Work instruction -
Using the material below, copy every line where "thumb" appears.

Exercise data -
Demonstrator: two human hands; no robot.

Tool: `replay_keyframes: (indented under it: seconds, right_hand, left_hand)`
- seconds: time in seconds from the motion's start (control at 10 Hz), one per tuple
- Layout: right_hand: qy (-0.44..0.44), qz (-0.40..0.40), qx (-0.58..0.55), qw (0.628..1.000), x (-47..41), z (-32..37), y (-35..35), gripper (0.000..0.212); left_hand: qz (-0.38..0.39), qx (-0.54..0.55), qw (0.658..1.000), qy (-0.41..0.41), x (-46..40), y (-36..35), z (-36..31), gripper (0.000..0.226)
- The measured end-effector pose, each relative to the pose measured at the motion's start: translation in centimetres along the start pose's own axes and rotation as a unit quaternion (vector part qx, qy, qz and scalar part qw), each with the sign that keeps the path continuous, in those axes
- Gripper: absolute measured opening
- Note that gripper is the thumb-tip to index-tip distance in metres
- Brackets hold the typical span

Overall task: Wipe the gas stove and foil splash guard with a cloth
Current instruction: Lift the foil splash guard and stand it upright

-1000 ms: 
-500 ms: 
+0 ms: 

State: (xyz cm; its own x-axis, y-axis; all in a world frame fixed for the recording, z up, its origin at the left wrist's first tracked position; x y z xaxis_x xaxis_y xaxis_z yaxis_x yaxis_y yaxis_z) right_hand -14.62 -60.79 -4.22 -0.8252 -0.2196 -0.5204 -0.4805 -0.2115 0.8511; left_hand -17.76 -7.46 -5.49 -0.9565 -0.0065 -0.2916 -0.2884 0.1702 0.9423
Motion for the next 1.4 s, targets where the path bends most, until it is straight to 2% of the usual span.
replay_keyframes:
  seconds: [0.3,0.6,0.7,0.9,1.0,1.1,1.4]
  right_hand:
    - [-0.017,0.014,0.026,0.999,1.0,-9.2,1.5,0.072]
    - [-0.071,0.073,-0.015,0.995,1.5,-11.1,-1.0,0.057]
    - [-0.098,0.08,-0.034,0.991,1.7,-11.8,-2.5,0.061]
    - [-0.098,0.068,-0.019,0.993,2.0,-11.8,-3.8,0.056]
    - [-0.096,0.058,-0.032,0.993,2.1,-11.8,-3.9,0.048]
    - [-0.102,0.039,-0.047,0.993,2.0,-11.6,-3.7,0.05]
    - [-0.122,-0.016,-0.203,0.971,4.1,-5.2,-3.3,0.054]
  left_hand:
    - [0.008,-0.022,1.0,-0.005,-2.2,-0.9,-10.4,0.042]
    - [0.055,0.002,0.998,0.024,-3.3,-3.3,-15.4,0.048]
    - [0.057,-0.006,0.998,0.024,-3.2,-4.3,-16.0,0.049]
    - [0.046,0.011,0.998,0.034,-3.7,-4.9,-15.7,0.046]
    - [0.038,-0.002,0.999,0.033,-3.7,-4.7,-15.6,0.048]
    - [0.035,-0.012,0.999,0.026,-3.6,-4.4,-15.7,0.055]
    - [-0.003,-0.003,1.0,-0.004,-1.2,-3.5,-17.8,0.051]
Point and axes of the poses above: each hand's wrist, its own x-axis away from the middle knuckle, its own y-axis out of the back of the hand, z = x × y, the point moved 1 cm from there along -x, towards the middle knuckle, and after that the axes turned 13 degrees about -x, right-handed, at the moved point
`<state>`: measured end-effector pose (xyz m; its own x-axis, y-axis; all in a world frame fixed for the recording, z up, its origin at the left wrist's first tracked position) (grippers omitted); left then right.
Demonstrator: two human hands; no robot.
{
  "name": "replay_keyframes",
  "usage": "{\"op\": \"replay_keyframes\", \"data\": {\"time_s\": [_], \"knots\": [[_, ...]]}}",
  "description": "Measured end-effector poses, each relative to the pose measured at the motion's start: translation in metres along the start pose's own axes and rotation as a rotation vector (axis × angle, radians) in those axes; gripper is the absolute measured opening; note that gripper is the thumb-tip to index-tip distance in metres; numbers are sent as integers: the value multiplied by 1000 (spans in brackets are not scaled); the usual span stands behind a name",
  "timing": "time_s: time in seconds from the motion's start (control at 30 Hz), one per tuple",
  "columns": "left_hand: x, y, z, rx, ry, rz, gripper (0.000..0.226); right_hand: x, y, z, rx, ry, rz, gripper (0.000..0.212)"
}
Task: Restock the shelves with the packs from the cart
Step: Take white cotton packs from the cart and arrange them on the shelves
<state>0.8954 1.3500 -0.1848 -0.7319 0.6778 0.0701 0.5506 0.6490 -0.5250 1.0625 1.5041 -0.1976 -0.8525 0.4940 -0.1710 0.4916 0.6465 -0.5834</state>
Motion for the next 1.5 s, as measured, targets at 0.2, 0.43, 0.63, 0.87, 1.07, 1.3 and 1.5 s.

Output below -
- Note that gripper is the thumb-tip to index-tip distance in metres
  "description": "Measured end-effector poses, each relative to the pose measured at the motion's start: translation in metres along the start pose's own axes and rotation as a rotation vector (axis × angle, radians) in those axes; gripper is the absolute measured opening; note that gripper is the thumb-tip to index-tip distance in metres; numbers are sent as integers: the value multiplied by 1000 (spans in brackets are not scaled); the usual span stands behind a name",

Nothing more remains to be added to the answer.